To expand this narrowness, blacks, Hispanics, Native
Americans, Japanese, Sri Lankans, etc., have been taken
under the wing of multiculturalism to repudiate the
narrowness of we. But if the environment is a parochial
illusion, so is the seemingly broad-minded we of
multiculturalism and diversity. Like the disparaged we of
Trilling, it too is narrow and synchronic, bound to its
place and time, too limited to account for very much. For
the real we consists of every human being who ever lived and
all the hominids and primates that preceded them. This
larger diachronic we is made from the environment that
comprises everything and is not just a collection of favored
21st century cultures and post-colonial societies.
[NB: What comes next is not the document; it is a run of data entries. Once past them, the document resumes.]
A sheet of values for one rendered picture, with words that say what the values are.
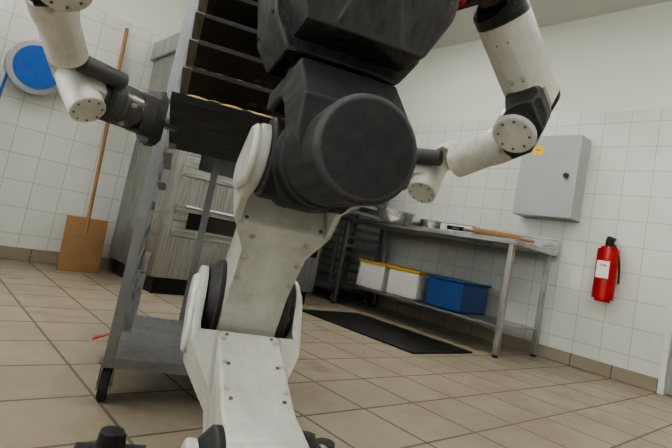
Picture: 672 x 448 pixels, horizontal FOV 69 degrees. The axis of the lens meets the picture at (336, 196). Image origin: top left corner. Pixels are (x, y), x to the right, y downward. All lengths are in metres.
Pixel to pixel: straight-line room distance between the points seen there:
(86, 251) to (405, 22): 3.85
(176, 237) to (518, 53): 3.11
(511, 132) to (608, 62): 3.97
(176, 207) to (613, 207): 3.37
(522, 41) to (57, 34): 0.75
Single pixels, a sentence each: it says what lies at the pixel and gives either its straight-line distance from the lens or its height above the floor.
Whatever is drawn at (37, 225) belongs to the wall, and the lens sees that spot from 4.46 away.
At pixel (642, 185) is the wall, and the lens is 4.44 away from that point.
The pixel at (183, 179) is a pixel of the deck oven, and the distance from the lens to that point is 3.68.
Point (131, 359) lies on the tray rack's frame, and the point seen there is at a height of 0.15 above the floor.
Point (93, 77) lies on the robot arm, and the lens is 1.03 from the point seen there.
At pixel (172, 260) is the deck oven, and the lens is 3.71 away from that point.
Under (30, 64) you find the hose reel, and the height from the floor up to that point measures 1.45.
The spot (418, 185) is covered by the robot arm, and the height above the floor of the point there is 0.75.
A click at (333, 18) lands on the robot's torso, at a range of 0.58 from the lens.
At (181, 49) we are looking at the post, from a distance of 1.63.
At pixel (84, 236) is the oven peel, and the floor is 0.27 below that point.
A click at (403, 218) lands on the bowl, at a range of 4.82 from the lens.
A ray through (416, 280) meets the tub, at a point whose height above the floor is 0.41.
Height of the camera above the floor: 0.60
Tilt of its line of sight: 5 degrees up
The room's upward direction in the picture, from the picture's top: 11 degrees clockwise
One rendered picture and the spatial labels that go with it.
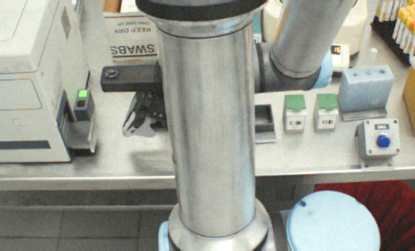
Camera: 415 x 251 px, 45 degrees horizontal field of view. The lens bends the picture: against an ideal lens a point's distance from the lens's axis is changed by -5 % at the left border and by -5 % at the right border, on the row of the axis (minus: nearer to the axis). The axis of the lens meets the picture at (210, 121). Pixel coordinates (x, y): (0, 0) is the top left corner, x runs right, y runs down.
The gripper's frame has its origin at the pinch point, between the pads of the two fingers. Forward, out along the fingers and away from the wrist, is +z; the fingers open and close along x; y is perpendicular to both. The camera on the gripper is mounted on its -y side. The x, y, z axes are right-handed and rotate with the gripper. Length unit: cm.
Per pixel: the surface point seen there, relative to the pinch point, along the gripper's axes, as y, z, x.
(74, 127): -8.9, 5.8, 1.6
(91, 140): -5.4, 2.8, -2.7
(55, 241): 8, 102, 25
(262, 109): 25.0, -12.0, 6.3
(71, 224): 12, 99, 32
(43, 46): -20.4, -12.9, 1.4
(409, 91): 52, -29, 9
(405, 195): 88, 7, 14
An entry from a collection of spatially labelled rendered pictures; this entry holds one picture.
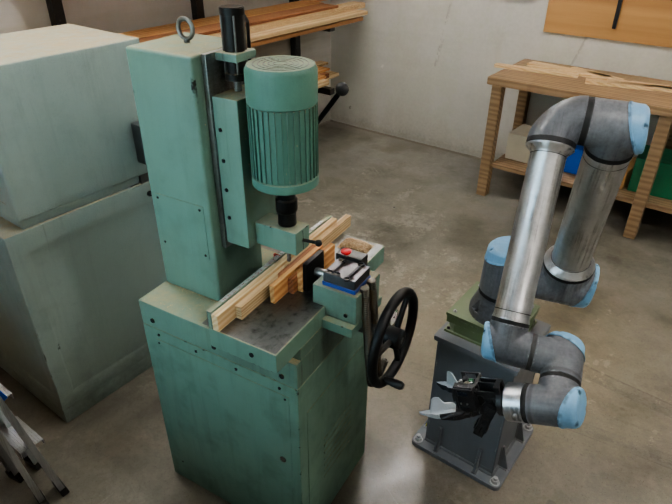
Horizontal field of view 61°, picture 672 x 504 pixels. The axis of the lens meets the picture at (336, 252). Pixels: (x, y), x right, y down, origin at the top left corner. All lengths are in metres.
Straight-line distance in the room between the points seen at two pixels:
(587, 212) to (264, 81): 0.90
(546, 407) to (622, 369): 1.64
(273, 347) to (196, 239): 0.43
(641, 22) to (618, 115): 2.92
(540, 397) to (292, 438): 0.73
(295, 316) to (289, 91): 0.57
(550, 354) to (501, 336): 0.11
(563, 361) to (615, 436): 1.28
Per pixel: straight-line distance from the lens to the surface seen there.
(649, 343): 3.22
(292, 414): 1.68
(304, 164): 1.45
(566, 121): 1.48
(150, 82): 1.59
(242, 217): 1.59
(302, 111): 1.40
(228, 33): 1.49
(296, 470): 1.85
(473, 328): 2.01
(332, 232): 1.83
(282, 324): 1.50
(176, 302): 1.80
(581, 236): 1.73
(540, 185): 1.46
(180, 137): 1.57
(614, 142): 1.51
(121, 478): 2.43
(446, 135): 5.06
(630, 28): 4.42
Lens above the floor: 1.84
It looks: 32 degrees down
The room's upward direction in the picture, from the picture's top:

Indeed,
though it is politically correct to assert that race is a
chimera and that the genetic differences between the
so-called races are negligible, what tends to be overlooked,
if that is true, is that the races are then ninety-nine
percent the same and that the distinctive cultures that
differentiate them, however worthy of study, are pretty
superficial, given that we all have arrived here “out of
Africa” from the consequences of the Big Bang.
If there were any doubt
about the way in which today’s brain and mind are tethered
to a shared material past fully operative in the present, it
can easily be dispelled by considering the multitudinous
ways in which even at this present moment we are subject to
the so-called environment. Hunger, sexual desire, fever,
rage, drugs, alcohol, atmospheric pressure, air pollution,
toxic substances, drought, floods, youth, age, disease—all
these and more influence the way we feel and the thoughts we
think at any given moment. “I” have a different psychology
before food, before sex, before illness than what I am after
them. At a certain point of starvation for food and sex,
people will do just about anything, including cannibalism.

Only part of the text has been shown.